Multiple regression,why do we want all coefficients to be significant?

#1
There is one thing about multiple regression analysis which I do not understand. Lets say your model is
\(Y_{i}=\beta_{0}+\beta_{1}*x_{i1}+\beta_{2}*x_{i2}...+b_{k}*x_{ik}+\epsilon_{i}\)
The \(\epsilon\)'s are iid normally distributed with mean 0.

Then usually the output from computer packages will show a p-value for each coefficient. This p-value is for the test if this coefficient is 0 or different from 0. My professor says that it is good if all coefficients are significantly different from zero, but why is this good?

The problem is that in the test of hypothesis, is that if the null-hypothesis is rejected, we can be "sure" that the coefficient is not 0. But if the null hypothesis is not rejected, it is not a proof that the coefficient is 0. I mean, if \(H_{0}\) is rejected, we accept \(H{a}\)?, but if \(H_{0}\) is not rejected, it is not proof that \(H_{0}\) is true?
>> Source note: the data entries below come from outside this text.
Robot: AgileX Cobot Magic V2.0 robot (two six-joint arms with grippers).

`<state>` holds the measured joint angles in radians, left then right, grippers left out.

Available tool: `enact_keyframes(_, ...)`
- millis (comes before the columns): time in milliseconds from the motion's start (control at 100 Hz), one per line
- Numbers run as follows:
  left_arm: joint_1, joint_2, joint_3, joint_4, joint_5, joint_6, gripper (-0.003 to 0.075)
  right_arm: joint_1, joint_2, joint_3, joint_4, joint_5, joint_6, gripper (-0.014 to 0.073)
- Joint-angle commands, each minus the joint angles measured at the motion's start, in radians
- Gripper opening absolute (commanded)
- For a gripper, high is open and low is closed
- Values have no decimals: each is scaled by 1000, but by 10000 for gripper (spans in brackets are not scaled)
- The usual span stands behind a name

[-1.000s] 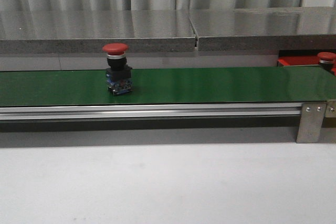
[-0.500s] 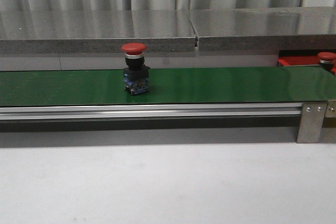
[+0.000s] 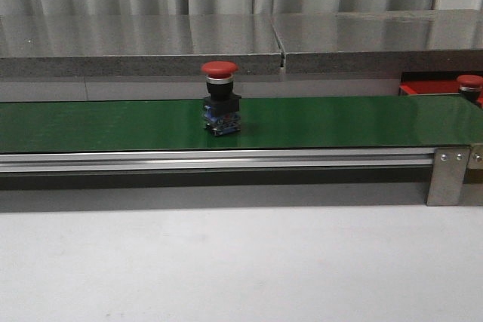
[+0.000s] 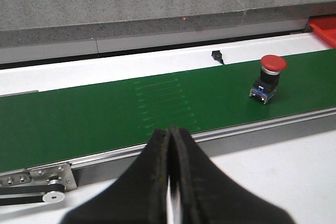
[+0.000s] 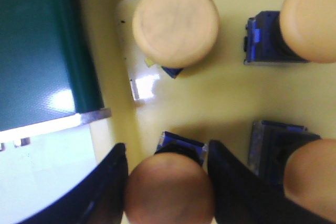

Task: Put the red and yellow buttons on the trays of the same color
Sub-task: 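Carry the yellow button into the yellow tray and open the right gripper, then lower the right gripper onto the red button on the belt and grasp it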

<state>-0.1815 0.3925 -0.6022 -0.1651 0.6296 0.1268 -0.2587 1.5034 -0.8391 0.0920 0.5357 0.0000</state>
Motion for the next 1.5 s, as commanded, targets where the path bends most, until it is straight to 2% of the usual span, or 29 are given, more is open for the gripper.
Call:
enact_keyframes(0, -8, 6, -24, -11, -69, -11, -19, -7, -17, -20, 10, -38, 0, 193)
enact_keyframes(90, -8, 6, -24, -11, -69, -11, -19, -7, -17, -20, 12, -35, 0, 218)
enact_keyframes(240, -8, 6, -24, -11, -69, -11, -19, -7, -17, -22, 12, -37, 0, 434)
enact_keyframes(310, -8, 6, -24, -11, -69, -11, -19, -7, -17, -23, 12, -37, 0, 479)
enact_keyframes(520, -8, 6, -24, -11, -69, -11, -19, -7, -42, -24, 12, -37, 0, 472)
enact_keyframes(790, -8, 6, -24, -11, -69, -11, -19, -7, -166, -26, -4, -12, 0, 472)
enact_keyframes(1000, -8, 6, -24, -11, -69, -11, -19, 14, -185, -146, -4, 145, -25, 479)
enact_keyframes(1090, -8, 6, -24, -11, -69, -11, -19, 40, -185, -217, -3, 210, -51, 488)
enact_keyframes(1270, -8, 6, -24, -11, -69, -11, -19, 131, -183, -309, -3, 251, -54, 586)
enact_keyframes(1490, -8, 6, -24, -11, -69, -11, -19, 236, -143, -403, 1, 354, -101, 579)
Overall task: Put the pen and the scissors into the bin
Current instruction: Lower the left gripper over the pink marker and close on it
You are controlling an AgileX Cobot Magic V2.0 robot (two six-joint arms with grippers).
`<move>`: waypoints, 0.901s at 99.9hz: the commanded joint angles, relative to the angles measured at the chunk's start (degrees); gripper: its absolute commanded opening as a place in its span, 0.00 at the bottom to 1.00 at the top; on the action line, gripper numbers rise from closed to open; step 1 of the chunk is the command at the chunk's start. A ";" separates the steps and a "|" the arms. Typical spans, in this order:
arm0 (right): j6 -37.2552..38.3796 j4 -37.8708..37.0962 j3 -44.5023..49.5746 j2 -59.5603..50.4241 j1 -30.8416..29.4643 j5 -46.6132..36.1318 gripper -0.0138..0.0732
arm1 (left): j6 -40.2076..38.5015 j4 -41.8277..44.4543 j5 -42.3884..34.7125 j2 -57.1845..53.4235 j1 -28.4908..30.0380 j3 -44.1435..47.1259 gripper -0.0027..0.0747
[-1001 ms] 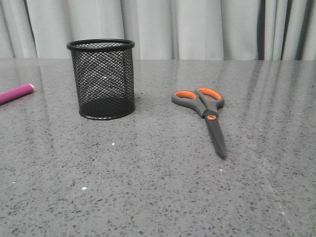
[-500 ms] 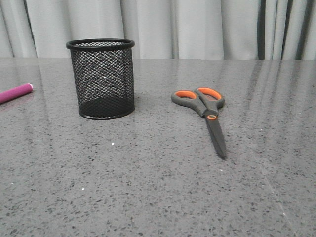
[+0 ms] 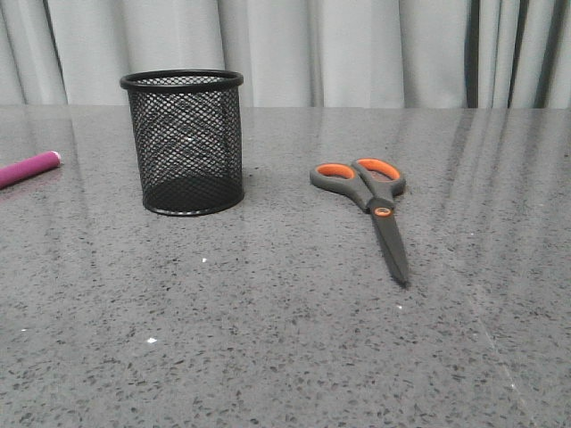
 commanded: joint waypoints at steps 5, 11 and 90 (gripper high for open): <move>-1.05 0.15 -6.28 5.55 0.00 0.28 0.08 | 0.00 0.53 1.58 6.29 0.15 -5.02 0.01; -2.40 0.15 -7.75 7.28 0.00 1.35 0.08 | 0.00 0.53 2.90 8.89 0.15 -6.25 0.01; -2.90 0.27 -11.90 10.24 0.00 4.40 0.63 | 16.28 -5.57 6.24 30.75 0.15 -19.54 0.46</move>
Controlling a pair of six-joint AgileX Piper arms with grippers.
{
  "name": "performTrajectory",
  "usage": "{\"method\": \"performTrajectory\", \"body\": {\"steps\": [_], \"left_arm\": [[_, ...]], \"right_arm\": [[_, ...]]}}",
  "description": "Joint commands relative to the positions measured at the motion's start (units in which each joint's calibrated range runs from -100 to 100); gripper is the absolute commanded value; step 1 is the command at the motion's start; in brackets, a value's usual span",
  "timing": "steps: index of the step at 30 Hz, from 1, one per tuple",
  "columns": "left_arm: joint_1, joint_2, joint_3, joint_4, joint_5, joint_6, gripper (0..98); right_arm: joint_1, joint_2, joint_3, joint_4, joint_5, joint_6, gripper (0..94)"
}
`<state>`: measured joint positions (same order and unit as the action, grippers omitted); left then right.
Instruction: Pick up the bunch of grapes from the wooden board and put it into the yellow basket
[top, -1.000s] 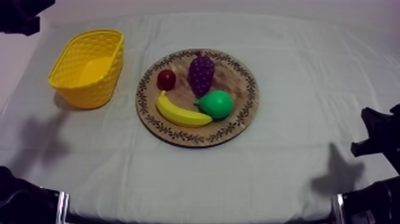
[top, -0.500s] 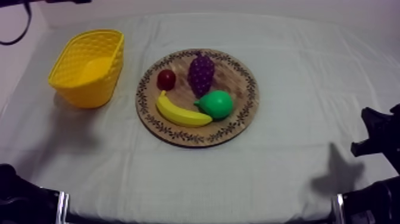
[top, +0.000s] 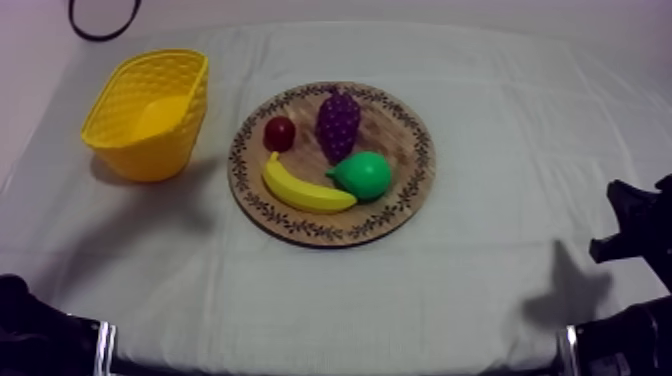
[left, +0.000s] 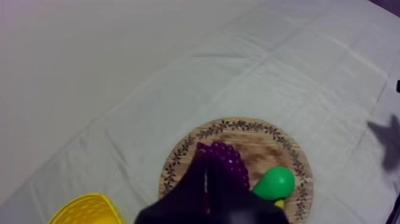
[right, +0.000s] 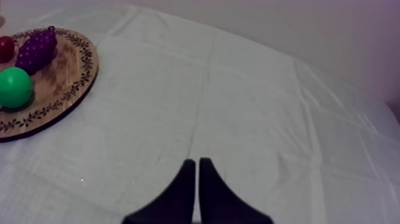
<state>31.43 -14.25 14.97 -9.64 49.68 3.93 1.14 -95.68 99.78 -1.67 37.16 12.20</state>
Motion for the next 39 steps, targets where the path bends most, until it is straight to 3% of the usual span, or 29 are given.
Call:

So why do we delete a coefficient from the model if it is not significantly different from 0. We have no proof that it is 0?
 
Last edited:

noetsi

Fortran must die
#2
The simple answer is that it isn't neccessarily good at all at least in terms of the methods. Substantively you might want all the coefficients to matter (you are commonly testing a theory that says they are all important and you prefer that theory to be correct) but that has nothing to do with the method at all.

I guess it depends on what null you are testing, but the normal null in that model is that the slope is 0 so if you reject the null you know it is not zero - the opposite of what you said. This substantively means that the variable adds predictive value.

If you don't reject the null you can't be certain of anything substantively according to many authors ( although in the context of regression some argue that this reflect that this variable adds nothing substantive to the ability to predict the dependent variable).

Note that this is true for multiple linear regression. In Logistic regression the corresponding number is 1 not zero which means effectively the same thing (if the CI contains 1 you can not reject the null much as in linear regression if it contains zero you can not reject the null).
 
#3
The simple answer is that it isn't neccessarily good at all at least in terms of the methods. Substantively you might want all the coefficients to matter (you are commonly testing a theory that says they are all important and you prefer that theory to be correct) but that has nothing to do with the method at all.

I guess it depends on what null you are testing, but the normal null in that model is that the slope is 0 so if you reject the null you know it is not zero - the opposite of what you said.
This substantively means that the variable adds predictive value.

If you don't reject the null you can't be certain of anything substantively according to many authors ( although in the context of regression some argue that this reflect that this variable adds nothing substantive to the ability to predict the dependent variable).

Note that this is true for multiple linear regression. In Logistic regression the corresponding number is 1 not zero which means effectively the same thing (if the CI contains 1 you can not reject the null much as in linear regression if it contains zero you can not reject the null).
Thanks, I meant what you wrote. That if the hypothesis is rejected, the coefficient is not 0, sorry I forgot the not.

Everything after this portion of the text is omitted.